Глава семьи увлекался и охотой. До сих пор порой возникают споры - можно ли охотиться священникам, и чаще всего приходят к выводу, что для пропитания - можно, а для развлечения - нельзя. Неизвестно, чем была охота для отца Тихона, возможно, что и страстью - недаром же он так рьяно пытался приобщить к этому юного Варлама. Но не будем забывать, что на Аляске клирикам была разрешена охота еще с середины XIX века, именно там Тихон Николаевич мог «подсесть» на это занятие.

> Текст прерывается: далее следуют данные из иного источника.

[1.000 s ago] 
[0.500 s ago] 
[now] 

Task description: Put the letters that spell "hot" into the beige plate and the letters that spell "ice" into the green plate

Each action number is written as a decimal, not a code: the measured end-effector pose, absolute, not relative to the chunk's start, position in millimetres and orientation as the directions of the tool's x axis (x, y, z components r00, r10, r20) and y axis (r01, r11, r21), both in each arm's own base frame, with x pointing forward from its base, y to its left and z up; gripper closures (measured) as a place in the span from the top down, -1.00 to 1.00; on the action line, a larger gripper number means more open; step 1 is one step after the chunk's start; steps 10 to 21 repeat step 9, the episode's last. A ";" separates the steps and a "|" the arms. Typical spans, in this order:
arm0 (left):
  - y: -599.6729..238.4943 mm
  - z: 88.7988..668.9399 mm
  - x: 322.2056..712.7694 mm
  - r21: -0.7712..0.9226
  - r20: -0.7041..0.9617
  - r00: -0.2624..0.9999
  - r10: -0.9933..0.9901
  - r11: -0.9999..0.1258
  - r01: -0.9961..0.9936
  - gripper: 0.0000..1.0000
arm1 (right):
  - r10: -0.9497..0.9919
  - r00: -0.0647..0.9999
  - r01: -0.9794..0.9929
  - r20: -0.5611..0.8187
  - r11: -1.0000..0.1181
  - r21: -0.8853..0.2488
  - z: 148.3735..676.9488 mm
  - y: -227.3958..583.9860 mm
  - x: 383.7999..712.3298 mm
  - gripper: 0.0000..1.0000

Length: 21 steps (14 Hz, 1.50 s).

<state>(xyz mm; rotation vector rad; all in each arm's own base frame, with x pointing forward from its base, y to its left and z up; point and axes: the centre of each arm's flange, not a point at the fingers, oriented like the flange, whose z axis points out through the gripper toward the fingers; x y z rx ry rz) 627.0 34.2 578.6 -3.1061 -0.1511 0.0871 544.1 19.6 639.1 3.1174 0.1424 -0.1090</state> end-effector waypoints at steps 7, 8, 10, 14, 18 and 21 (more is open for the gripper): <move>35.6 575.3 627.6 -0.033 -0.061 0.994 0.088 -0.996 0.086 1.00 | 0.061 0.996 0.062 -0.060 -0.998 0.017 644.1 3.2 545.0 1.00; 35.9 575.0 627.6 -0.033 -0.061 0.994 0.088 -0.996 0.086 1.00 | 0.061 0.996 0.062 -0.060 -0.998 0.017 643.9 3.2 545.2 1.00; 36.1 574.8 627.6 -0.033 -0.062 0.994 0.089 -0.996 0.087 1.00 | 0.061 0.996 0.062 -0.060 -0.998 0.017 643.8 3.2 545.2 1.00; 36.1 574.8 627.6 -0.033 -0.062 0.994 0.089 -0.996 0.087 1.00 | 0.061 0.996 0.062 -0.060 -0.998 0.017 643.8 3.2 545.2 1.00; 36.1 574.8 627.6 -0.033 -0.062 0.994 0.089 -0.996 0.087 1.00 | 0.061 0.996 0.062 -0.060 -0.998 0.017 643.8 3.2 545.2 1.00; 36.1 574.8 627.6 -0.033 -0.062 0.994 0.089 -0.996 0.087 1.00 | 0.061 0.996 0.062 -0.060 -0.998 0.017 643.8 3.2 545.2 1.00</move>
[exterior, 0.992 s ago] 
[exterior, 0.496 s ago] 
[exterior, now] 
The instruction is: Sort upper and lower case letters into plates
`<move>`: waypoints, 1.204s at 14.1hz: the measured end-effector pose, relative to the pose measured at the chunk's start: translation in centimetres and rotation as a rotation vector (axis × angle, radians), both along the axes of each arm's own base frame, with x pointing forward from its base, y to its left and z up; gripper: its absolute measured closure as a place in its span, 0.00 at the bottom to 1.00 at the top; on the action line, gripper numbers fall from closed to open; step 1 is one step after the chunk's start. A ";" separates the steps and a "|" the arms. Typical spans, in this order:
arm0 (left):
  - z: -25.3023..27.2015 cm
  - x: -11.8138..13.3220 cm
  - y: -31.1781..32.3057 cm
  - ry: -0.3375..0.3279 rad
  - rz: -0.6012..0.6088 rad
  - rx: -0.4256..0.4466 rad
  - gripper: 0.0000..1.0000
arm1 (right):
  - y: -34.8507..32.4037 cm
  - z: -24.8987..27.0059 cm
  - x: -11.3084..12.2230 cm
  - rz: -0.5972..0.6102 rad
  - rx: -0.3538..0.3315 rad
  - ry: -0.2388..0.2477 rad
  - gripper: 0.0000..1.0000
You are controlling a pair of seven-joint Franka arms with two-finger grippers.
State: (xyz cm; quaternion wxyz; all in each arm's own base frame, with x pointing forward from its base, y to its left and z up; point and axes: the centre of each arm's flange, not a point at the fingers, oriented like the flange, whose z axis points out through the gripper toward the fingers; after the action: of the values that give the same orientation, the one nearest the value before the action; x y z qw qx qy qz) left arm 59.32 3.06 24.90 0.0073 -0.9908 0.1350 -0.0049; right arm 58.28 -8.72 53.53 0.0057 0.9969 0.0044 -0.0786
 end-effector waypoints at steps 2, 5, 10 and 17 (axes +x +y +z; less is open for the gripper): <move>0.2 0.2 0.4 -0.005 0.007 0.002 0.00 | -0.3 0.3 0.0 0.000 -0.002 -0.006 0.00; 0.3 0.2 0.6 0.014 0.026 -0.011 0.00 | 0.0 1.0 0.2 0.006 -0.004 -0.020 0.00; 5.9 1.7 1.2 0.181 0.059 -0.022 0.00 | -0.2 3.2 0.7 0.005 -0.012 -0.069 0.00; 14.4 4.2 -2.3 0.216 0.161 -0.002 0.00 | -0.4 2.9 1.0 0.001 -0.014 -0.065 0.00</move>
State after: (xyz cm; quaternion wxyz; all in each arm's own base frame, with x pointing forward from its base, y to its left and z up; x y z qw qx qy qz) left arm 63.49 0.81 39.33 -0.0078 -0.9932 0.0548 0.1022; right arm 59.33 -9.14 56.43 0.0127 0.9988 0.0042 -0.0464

«Мое нежелание убивать, стрелять, охотиться, резать кроликов и кур, закалывать кабана - тоже привело к тяжелому конфликту», - вспоминал в «Четвертой Вологде» Шаламов. Охотничий азарт отца отталкивал мальчика. «Это и есть одна из причин, почему я потерял веру в бога. В моем детском христианстве животные занимали место впереди людей. Церковными обрядами я интересовался мало. Вера в бога никогда не была у меня страстной, твердой, и я легко потерял ее - как Ганди свой кастовый шнур, когда шнур истлел сам собой. Драмы рыб, коз, свиней захватывали меня гораздо больше, чем церковные догматы, да и не только догматы».
Надо сказать, что судя по всему, при всей своей вроде бы деспотичности - по крайней мере так воспринимал отца младший сын, - в сфере православного воспитания, как мы его сейчас представляем, отец Тихон был вполне мягким человеком. Ни о каких строгих постах, принудительных совместных молитвенных правилах Шаламов не упоминает. Он не понимает, в каких отношениях с Богом был отец-священник.
«Я часто наблюдал, как молился отец, особенно в то время, когда после очередного «уплотнения» мой сундук передвигали из проходной в комнату отца с матерью, а сестры выезжали в проходную на мое место.
Отец молился всегда очень мало, кратко - минуту, не больше, что-то шептал привычное, пальцы обеих рук не прекращали свой вечный, бешеный бег, ладони вращались, кружились в обычном своем вращении и было видно, что светские мысли не оставляли его мозг. Это - молитва на ночь.
Никаких утренних молитв, да еще громких, дома я не видел никогда. И почти не слыхал, ни раньше, то есть во время спокойной жизни, ни позже.
Возможно, когда-нибудь он и молился. Возможно, что он считал, что его служба в церкви - достаточное свидетельство его смирения, усердия. Возможно.
Дома, во всяком случае, он сообщал богу в двух словах собственные проблемы, а перед сном и вовсе не мог оторваться от мирских дневных мыслей» («Четвертая Вологда»).